ACTIVITY - Wherever the line with "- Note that" sits in the listing below, transcribe from it up to and including the line with "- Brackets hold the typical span", exactly, and leave the remaining lines out.

PROVIDED DATA -
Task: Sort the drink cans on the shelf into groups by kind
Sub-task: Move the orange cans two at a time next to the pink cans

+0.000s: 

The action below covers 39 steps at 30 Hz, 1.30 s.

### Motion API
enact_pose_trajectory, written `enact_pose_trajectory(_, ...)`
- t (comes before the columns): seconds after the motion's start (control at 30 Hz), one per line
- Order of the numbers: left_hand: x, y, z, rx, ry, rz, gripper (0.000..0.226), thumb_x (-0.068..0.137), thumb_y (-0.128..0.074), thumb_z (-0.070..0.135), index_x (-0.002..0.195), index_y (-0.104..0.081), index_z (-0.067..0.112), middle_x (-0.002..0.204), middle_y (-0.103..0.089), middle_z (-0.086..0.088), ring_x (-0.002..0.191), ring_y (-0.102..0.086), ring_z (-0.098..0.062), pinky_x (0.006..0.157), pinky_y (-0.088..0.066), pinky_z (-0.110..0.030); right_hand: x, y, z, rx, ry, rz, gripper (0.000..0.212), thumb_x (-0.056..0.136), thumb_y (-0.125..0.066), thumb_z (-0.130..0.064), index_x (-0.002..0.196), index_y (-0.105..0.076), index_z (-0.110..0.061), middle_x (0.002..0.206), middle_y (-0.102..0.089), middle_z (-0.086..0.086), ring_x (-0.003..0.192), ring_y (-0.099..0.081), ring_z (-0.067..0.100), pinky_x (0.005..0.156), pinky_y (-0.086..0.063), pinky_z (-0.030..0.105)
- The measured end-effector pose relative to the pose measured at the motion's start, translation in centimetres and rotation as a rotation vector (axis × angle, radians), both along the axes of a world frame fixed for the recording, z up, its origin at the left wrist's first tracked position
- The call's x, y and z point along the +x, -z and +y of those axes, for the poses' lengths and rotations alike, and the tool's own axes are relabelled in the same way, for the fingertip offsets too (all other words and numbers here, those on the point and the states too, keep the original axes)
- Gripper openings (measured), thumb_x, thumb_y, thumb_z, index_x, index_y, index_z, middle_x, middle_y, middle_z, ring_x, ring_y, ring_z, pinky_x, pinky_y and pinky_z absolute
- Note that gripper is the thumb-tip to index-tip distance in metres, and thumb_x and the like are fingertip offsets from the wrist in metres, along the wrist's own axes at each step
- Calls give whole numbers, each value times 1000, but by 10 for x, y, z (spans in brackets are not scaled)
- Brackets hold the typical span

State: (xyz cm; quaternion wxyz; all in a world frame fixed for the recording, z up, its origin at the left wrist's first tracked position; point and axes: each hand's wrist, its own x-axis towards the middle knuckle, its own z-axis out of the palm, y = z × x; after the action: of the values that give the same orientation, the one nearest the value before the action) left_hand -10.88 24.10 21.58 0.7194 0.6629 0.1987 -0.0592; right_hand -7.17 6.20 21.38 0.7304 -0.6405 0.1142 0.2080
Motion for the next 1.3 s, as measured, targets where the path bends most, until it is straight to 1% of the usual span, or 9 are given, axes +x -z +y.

SOLUTION FOR THIS EXERCISE -
- Note that gripper is the thumb-tip to index-tip distance in metres, and thumb_x and the like are fingertip offsets from the wrist in metres, along the wrist's own axes at each step
- Calls give whole numbers, each value times 1000, but by 10 for x, y, z (spans in brackets are not scaled)
- Brackets hold the typical span

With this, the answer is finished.